THE birth of the next-generation Monaro is an oft-repeated tale that remains a recent memory for many enthusiasts. A small band of Holden designers, working in secret, conspired to create a coupe from the stylish VT Commodore. Peter Hughes doodled several coupes early in the sedan’s development, noting that the new Commodore’s shape leant itself naturally to the two-door treatment.

Design boss Mike Simcoe felt the same. He created a realistic ‘tape’ drawing on his loungeroom wall then commissioned clay modeller Arthur Radziszewski to produce a scale model to ensure the proportions were right.

The concept was convincing enough for Simcoe; he just needed support within Holden to make the car a reality. Barely anyone knew of the project internally, lest it be crushed by conservative management or number crunchers, but incoming Chairman Peter Hanenberger, former Holden suspension engineer and verifiable car guy, got straight behind it.

With Ford Australia staged to unveil the revolutionary AU Falcon at the 1998 Sydney Motor Show, the boys at Holden whipped the covers off their creation just 15 minutes prior, upstaging the Broadmeadows crew with the svelte, beautiful Commodore Coupe. The consensus amongst the press and public was resounding; it was a Monaro.

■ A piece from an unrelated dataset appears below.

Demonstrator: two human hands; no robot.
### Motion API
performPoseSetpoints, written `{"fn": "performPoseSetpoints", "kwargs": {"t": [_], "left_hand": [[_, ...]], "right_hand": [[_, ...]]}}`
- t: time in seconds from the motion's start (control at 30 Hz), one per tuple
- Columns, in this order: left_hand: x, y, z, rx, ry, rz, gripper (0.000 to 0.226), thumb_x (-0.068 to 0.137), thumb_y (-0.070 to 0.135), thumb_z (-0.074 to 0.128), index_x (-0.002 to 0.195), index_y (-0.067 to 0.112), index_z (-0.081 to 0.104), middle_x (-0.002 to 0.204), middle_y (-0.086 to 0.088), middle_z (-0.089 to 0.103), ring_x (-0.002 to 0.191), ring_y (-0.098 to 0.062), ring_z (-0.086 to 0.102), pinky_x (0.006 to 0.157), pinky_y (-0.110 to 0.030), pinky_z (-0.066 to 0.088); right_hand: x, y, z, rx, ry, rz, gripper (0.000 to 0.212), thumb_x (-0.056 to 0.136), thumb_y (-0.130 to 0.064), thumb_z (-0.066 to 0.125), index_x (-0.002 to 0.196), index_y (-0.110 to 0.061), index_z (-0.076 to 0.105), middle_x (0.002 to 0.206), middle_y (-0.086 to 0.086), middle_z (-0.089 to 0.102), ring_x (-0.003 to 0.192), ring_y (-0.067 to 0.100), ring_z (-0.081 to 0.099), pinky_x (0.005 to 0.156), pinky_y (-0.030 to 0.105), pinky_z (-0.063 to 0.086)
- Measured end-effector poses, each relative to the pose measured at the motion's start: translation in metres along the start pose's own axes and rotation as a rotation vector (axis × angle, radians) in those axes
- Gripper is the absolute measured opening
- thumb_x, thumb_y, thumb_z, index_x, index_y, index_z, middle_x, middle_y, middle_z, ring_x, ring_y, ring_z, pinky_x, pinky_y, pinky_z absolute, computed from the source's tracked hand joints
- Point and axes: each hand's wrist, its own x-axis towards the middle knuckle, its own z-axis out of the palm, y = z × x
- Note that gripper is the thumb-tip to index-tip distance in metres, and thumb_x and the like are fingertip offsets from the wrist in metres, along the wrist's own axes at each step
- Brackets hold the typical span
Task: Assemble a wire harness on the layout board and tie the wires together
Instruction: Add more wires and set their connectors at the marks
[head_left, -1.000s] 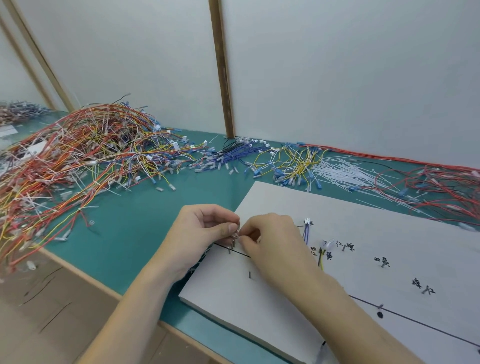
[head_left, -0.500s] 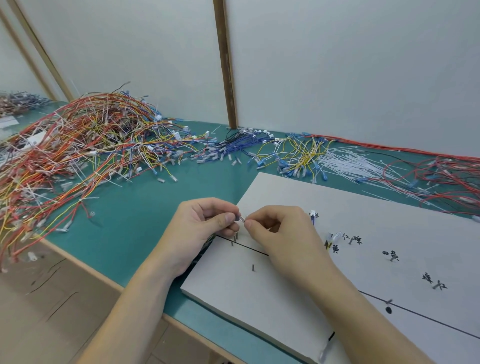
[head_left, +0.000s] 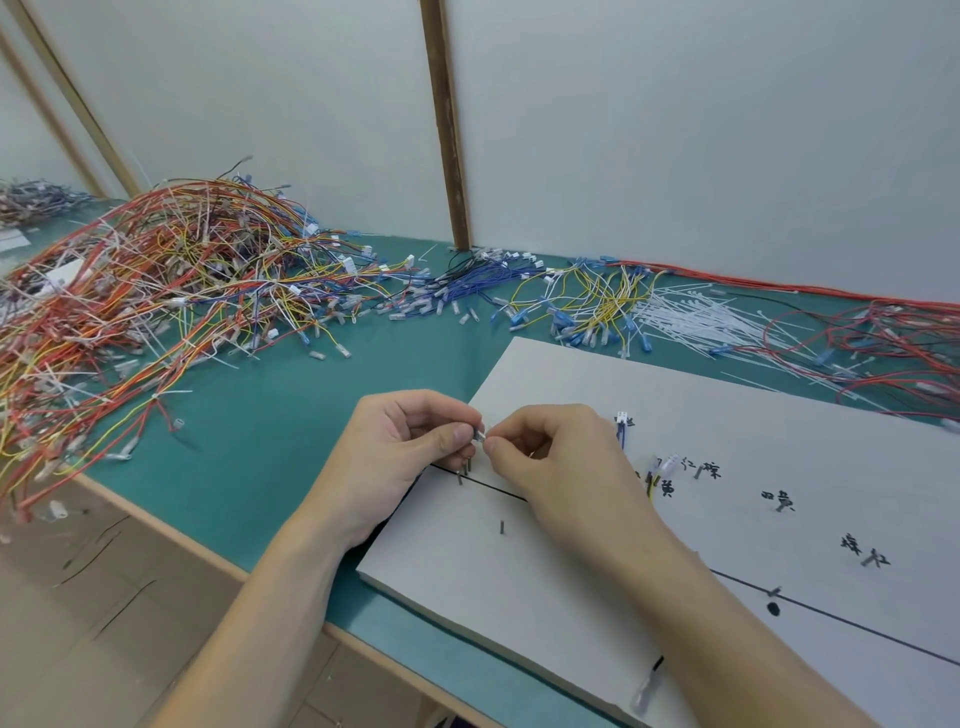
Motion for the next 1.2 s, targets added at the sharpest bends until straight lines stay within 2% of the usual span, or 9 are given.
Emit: {"fn": "performPoseSetpoints", "kwargs": {"t": [0.17,0.3,0.43,0.53,0.63,0.73,0.9,1.07,1.2], "left_hand": [[0.0018,0.0034,0.0013,0.025,-0.024,0.003,0.010,0.082,0.008,0.078,0.091,0.009,0.081,0.087,-0.015,0.078,0.073,-0.017,0.069,0.068,-0.023,0.056],[0.0042,0.0062,0.0010,0.062,-0.065,-0.005,0.009,0.083,0.006,0.078,0.092,0.009,0.080,0.090,-0.022,0.077,0.073,-0.019,0.070,0.066,-0.023,0.056],[0.0056,0.0102,0.0004,0.021,-0.092,-0.036,0.018,0.076,0.016,0.083,0.093,0.011,0.080,0.094,-0.019,0.079,0.074,-0.019,0.072,0.063,-0.023,0.056],[0.0053,0.0090,0.0021,-0.009,-0.049,-0.056,0.022,0.076,0.017,0.083,0.097,0.013,0.079,0.097,-0.018,0.079,0.074,-0.020,0.073,0.061,-0.023,0.056],[0.0040,0.0070,0.0052,-0.031,0.035,-0.052,0.026,0.074,0.017,0.084,0.098,0.009,0.077,0.094,-0.020,0.079,0.072,-0.024,0.073,0.058,-0.024,0.055],[0.0040,0.0061,0.0067,-0.030,0.083,-0.038,0.022,0.074,0.015,0.083,0.092,0.005,0.078,0.084,-0.023,0.077,0.069,-0.024,0.074,0.056,-0.024,0.055],[0.0035,0.0041,0.0053,0.006,0.063,-0.027,0.009,0.090,0.004,0.072,0.097,0.005,0.078,0.090,-0.020,0.079,0.077,-0.024,0.076,0.059,-0.023,0.055],[0.0016,0.0051,0.0041,-0.007,0.020,-0.021,0.016,0.081,0.015,0.078,0.096,0.009,0.081,0.092,-0.021,0.078,0.078,-0.024,0.075,0.061,-0.023,0.056],[0.0029,0.0047,0.0024,0.008,0.002,-0.022,0.018,0.079,0.015,0.079,0.096,0.010,0.082,0.090,-0.019,0.079,0.075,-0.021,0.075,0.061,-0.022,0.055]], "right_hand": [[0.0019,0.0010,-0.0012,0.014,-0.034,0.007,0.013,0.092,-0.027,0.073,0.082,-0.024,0.081,0.069,-0.011,0.072,0.058,-0.002,0.053,0.055,0.013,0.042],[0.0028,0.0017,-0.0005,-0.010,-0.004,0.023,0.010,0.091,-0.028,0.077,0.083,-0.023,0.081,0.069,-0.008,0.072,0.061,0.000,0.054,0.057,0.014,0.042],[0.0022,-0.0004,0.0002,0.003,0.030,0.044,0.010,0.089,-0.028,0.079,0.081,-0.023,0.080,0.071,-0.008,0.073,0.066,0.006,0.060,0.061,0.019,0.046],[0.0018,-0.0023,-0.0007,0.085,0.050,0.062,0.014,0.085,-0.029,0.084,0.074,-0.021,0.077,0.063,-0.005,0.069,0.053,0.003,0.052,0.050,0.014,0.040],[0.0008,-0.0036,-0.0011,0.082,0.015,0.066,0.012,0.085,-0.027,0.083,0.076,-0.021,0.078,0.068,-0.001,0.073,0.056,0.002,0.053,0.055,0.018,0.044],[0.0003,-0.0034,-0.0026,0.075,-0.002,0.088,0.010,0.086,-0.023,0.081,0.077,-0.021,0.079,0.071,-0.006,0.075,0.062,0.003,0.062,0.063,0.024,0.052],[-0.0003,-0.0022,-0.0041,0.048,-0.011,0.084,0.011,0.085,-0.017,0.074,0.076,-0.022,0.079,0.070,-0.014,0.075,0.062,0.000,0.065,0.060,0.016,0.051],[0.0012,-0.0003,-0.0029,0.050,-0.023,0.074,0.013,0.087,-0.019,0.074,0.075,-0.022,0.078,0.068,-0.015,0.074,0.059,-0.004,0.061,0.056,0.010,0.045],[0.0027,0.0017,-0.0027,0.050,-0.019,0.073,0.020,0.088,-0.021,0.075,0.069,-0.028,0.075,0.061,-0.018,0.069,0.054,-0.003,0.057,0.054,0.013,0.042]]}}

Simcoe tasked Richard Ferlazzo with bringing the Commodore Coupe concept to production stylistically, while a tight team of engineers headed by Tony Hyde worked on the practical side. Utilising advanced computer modelling to save on costly, hand-built prototypes, Hyde’s team completed the project using just $20million of the Monaro’s $60m budget.

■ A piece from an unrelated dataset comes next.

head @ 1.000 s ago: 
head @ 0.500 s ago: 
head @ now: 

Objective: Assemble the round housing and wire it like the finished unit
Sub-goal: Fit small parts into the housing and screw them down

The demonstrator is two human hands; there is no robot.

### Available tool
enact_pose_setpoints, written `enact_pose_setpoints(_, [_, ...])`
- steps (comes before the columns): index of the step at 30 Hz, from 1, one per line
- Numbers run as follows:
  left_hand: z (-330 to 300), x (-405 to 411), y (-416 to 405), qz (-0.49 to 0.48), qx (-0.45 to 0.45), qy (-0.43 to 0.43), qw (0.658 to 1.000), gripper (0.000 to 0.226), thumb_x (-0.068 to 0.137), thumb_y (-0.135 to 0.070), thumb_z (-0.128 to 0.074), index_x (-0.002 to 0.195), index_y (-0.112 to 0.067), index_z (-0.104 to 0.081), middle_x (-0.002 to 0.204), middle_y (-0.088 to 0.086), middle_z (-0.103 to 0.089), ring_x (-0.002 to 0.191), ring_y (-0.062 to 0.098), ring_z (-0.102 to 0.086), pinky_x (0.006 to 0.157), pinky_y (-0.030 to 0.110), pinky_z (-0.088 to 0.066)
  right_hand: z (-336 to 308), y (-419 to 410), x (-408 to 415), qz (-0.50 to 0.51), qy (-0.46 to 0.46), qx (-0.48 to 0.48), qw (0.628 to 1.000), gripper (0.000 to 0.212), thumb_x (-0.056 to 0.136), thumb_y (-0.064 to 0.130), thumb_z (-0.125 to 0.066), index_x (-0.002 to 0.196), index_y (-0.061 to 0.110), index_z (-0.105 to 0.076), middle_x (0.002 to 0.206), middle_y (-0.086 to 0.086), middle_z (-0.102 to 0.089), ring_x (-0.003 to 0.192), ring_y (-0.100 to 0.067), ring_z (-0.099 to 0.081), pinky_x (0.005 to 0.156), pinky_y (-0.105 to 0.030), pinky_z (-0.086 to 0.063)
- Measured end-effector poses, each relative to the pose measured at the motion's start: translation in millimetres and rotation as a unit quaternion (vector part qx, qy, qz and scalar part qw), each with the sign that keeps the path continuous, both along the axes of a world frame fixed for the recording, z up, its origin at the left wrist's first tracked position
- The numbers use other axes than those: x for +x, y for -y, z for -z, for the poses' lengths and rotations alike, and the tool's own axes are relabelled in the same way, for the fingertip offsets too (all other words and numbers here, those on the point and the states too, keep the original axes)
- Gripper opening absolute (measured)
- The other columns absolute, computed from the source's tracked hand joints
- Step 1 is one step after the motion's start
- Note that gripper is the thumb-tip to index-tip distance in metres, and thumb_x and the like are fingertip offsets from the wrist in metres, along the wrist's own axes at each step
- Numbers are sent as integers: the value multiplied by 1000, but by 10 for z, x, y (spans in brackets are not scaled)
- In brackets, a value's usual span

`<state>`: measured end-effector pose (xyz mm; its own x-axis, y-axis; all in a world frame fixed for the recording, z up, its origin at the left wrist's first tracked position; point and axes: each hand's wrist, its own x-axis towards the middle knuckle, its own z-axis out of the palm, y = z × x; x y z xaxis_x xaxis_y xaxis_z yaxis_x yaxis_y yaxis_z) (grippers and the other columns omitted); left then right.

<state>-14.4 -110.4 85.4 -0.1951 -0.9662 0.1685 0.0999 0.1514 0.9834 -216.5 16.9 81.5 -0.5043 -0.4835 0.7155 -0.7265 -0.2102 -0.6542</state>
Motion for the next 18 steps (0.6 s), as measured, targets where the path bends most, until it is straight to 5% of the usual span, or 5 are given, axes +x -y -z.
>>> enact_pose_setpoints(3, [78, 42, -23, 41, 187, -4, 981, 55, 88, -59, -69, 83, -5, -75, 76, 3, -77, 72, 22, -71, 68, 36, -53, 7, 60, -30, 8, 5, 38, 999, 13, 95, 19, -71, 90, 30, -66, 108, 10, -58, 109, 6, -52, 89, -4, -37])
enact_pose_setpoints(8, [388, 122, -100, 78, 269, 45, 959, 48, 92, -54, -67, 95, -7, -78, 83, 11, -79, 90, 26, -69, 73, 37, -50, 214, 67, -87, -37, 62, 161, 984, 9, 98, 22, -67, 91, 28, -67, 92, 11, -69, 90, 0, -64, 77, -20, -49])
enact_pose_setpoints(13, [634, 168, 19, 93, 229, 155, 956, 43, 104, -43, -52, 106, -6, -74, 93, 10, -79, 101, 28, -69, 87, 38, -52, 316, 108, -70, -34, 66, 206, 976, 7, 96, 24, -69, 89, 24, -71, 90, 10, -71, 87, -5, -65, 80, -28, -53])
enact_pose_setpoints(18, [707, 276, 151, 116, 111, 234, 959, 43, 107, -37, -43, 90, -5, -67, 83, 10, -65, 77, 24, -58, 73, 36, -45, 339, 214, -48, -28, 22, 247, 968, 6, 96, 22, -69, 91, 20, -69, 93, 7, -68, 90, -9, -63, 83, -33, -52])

Just two practical prototypes were built; one was crash tested and the other led a more glamorous life, being paraded around to dealers and executives. The prototypes were followed by 28 pilot cars, which came off the line in August 2001. Mainly used as press cars, Peter Brock received one for entry in the 2002 Targa Tasmania. The first saleable car went to Trevor Young, the owner of Biante Models.

Since the Monaro did not share spec levels with the volume-selling Commodore, the new coupe received two new model names; the unpopular and short-lived CV6 for the supercharged V6, and CV8 for the SS-aligned, LS-powered V8.

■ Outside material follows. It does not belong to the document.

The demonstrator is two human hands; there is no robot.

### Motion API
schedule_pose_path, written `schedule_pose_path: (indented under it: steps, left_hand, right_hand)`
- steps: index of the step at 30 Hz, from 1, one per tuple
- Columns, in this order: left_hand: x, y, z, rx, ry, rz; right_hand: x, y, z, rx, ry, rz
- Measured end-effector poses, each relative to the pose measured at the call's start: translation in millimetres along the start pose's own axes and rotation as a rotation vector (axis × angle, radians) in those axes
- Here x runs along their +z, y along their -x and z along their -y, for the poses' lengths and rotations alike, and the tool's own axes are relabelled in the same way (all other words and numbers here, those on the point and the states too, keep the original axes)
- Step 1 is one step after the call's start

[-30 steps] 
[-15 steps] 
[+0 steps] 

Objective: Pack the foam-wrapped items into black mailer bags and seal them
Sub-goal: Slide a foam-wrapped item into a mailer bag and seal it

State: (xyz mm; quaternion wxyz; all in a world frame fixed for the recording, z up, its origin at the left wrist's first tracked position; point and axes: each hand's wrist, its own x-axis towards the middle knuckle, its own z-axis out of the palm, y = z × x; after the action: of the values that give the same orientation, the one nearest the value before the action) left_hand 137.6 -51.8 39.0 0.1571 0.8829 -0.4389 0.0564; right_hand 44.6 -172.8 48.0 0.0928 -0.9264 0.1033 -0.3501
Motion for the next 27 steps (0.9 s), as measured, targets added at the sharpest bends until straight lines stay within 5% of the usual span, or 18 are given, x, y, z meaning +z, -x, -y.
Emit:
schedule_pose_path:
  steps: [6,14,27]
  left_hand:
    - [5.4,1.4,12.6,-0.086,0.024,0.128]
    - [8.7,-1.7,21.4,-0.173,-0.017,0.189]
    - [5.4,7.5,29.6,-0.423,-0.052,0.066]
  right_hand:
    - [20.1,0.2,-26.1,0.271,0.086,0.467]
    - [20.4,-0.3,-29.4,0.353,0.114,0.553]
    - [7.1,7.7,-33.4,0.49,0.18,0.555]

Twelve months after release, the V2 Series II hit the market, bringing with it a bunch of VY-related upgrades, including a new, symmetrical dashboard design. The Series III landed in August 2003, bringing new colours and revised power outputs.

Obviously, Holden could not release such an important design without involving HSV, so obligatory models followed at the 2002 Melbourne Motor Show. Unable to use the Monaro name due to trademark conflicts, the two specs were labelled GTO Coupe and GTS Coupe, with the latter using a Callaway-tuned C4B LS1 good for over 400 horsepower.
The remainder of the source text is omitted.